[Assigned task]: For the string "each", find every matching line in the records and copy it.

┌──

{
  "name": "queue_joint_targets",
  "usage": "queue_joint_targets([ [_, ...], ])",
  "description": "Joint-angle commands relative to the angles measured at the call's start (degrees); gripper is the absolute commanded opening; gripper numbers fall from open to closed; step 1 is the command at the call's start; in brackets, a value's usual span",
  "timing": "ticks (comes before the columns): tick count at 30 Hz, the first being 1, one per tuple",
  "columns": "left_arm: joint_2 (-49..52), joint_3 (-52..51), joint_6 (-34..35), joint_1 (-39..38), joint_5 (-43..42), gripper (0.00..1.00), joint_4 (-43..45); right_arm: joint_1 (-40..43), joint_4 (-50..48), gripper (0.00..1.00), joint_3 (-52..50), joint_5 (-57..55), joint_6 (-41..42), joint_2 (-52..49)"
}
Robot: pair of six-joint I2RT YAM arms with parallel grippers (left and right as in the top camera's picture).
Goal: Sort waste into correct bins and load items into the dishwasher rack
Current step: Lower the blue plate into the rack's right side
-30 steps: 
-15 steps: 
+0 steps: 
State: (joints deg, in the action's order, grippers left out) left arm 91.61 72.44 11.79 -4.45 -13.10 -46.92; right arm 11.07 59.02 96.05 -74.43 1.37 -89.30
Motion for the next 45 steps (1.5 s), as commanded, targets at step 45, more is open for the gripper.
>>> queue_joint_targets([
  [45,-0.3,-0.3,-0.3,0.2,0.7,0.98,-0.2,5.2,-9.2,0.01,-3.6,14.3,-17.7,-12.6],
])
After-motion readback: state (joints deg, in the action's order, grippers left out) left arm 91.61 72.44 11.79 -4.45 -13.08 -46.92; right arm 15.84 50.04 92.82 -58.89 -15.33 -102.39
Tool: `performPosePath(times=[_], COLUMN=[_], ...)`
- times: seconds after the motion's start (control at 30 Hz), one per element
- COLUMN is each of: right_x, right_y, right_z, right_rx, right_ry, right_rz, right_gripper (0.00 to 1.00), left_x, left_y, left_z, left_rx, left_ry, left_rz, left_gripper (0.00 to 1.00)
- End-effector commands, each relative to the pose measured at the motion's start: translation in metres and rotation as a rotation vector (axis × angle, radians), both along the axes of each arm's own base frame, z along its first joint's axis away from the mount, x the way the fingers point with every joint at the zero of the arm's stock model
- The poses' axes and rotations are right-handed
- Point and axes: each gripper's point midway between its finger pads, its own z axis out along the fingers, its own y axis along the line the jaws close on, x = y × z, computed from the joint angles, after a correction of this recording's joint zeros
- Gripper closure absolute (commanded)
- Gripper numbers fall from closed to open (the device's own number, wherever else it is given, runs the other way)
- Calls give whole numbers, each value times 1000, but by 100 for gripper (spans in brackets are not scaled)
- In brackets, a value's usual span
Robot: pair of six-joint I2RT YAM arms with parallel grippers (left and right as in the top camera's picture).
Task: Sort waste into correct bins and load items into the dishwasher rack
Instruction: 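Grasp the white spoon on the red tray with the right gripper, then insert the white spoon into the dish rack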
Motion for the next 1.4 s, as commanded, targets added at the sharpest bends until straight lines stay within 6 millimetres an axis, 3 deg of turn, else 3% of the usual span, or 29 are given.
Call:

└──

[Answer]:
- COLUMN is each of: right_x, right_y, right_z, right_rx, right_ry, right_rz, right_gripper (0.00 to 1.00), left_x, left_y, left_z, left_rx, left_ry, left_rz, left_gripper (0.00 to 1.00)
- End-effector commands, each relative to the pose measured at the motion's start: translation in metres and rotation as a rotation vector (axis × angle, radians), both along the axes of each arm's own base frame, z along its first joint's axis away from the mount, x the way the fingers point with every joint at the zero of the arm's stock model
- Point and axes: each gripper's point midway between its finger pads, its own z axis out along the fingers, its own y axis along the line the jaws close on, x = y × z, computed from the joint angles, after a correction of this recording's joint zeros
- Calls give whole numbers, each value times 1000, but by 100 for gripper (spans in brackets are not scaled)

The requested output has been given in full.